> [ACTIVITY] Each record below should be reproduced as it is written, with pictures left out entirely.

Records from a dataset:
· · · ·
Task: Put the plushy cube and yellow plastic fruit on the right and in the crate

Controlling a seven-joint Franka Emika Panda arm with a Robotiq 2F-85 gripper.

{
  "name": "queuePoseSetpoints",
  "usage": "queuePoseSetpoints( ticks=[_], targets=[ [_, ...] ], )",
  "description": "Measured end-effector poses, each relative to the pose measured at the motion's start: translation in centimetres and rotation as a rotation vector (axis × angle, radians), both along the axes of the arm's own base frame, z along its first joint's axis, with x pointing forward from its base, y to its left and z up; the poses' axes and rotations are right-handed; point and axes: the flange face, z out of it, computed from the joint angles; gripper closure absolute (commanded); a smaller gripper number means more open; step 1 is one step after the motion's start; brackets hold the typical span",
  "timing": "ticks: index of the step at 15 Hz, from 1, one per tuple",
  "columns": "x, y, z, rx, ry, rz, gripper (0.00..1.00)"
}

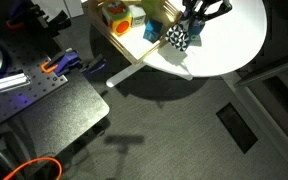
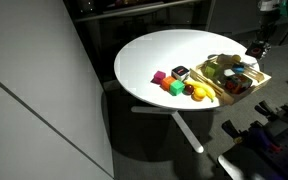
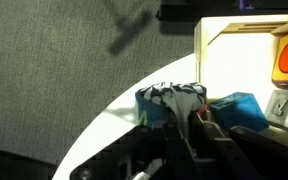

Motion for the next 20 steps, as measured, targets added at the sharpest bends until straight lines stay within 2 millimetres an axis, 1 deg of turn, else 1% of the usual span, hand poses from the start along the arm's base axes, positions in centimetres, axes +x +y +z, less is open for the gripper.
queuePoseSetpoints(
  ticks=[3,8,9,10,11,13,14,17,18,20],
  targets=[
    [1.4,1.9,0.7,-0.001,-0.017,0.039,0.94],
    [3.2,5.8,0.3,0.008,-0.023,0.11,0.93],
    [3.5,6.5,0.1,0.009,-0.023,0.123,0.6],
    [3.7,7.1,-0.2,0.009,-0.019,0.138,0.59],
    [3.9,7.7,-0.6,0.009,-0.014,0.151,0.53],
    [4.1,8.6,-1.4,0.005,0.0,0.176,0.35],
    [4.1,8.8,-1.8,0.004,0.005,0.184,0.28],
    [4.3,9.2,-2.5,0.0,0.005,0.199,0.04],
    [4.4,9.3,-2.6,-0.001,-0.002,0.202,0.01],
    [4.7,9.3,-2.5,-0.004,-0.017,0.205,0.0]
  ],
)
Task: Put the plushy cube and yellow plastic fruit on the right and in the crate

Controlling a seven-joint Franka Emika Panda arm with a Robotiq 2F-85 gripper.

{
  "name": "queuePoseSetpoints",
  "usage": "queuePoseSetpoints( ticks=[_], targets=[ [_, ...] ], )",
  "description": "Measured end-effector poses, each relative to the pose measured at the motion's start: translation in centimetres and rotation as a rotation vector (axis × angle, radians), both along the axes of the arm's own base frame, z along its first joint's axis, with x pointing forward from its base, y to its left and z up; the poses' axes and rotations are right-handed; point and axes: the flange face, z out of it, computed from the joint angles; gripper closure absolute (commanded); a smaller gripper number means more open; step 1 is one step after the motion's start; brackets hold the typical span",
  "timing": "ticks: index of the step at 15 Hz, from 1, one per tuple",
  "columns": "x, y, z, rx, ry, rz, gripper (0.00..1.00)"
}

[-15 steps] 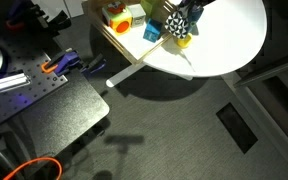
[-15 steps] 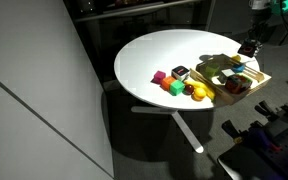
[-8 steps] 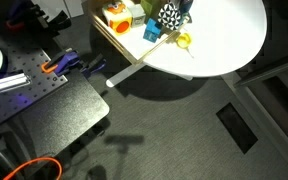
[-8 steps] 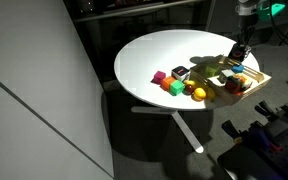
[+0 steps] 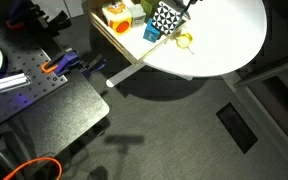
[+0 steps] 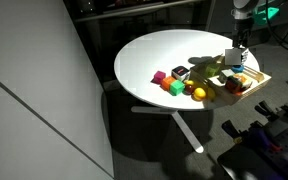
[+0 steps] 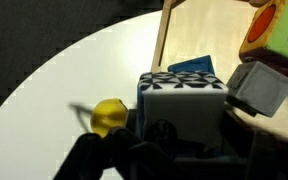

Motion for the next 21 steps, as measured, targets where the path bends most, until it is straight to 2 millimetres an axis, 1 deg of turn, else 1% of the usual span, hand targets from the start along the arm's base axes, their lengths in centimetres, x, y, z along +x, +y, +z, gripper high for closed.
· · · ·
> [OUTPUT FOR THIS TASK]
Task: Put the plushy cube and yellow plastic fruit on the right and in the crate

Controlling a seven-joint Franka Emika Panda arm with a Robotiq 2F-85 gripper.

{
  "name": "queuePoseSetpoints",
  "usage": "queuePoseSetpoints( ticks=[_], targets=[ [_, ...] ], )",
  "description": "Measured end-effector poses, each relative to the pose measured at the motion's start: translation in centimetres and rotation as a rotation vector (axis × angle, radians), both along the axes of the arm's own base frame, z along its first joint's axis, with x pointing forward from its base, y to its left and z up; the poses' axes and rotations are right-handed; point and axes: the flange face, z out of it, computed from the joint angles; gripper closure absolute (commanded); a smaller gripper number means more open; step 1 is one step after the motion's start; brackets hold the typical span",
  "timing": "ticks: index of the step at 15 Hz, from 1, one per tuple",
  "columns": "x, y, z, rx, ry, rz, gripper (0.00..1.00)"
}


Motion for the next 20 steps, as measured, targets added at the sharpest bends until straight lines stay within 2 millimetres an axis, 1 deg of turn, else 1% of the usual span, hand poses from the start along the arm's base axes, positions in centimetres, axes +x +y +z, less is open for the gripper.
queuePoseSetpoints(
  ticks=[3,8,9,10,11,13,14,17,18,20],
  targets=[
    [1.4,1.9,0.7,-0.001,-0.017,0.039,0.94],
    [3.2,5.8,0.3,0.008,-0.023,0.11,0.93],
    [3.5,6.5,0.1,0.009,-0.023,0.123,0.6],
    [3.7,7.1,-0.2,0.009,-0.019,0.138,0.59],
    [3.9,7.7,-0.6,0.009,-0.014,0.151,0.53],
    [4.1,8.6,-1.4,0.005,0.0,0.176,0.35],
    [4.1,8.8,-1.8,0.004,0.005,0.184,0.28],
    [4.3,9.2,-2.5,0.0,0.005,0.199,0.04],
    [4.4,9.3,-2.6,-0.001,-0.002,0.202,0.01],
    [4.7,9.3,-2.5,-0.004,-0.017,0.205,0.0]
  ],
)
Task: Put the plushy cube and yellow plastic fruit on the right and in the crate

Controlling a seven-joint Franka Emika Panda arm with a Robotiq 2F-85 gripper.

{
  "name": "queuePoseSetpoints",
  "usage": "queuePoseSetpoints( ticks=[_], targets=[ [_, ...] ], )",
  "description": "Measured end-effector poses, each relative to the pose measured at the motion's start: translation in centimetres and rotation as a rotation vector (axis × angle, radians), both along the axes of the arm's own base frame, z along its first joint's axis, with x pointing forward from its base, y to its left and z up; the poses' axes and rotations are right-handed; point and axes: the flange face, z out of it, computed from the joint angles; gripper closure absolute (commanded); a smaller gripper number means more open; step 1 is one step after the motion's start; brackets hold the typical span",
  "timing": "ticks: index of the step at 15 Hz, from 1, one per tuple",
  "columns": "x, y, z, rx, ry, rz, gripper (0.00..1.00)"
}

[-15 steps] 
[-15 steps] 
[-8 steps] 
[-8 steps] 
[+0 steps] 
[+0 steps] 
[+0 steps] 

Motion for the next 21 steps, as measured, targets where the path bends most, until it is straight to 2 millimetres an axis, 1 deg of turn, else 1% of the usual span, hand targets from the start along the arm's base axes, their lengths in centimetres, x, y, z along +x, +y, +z, gripper high for closed.

The response above is complete.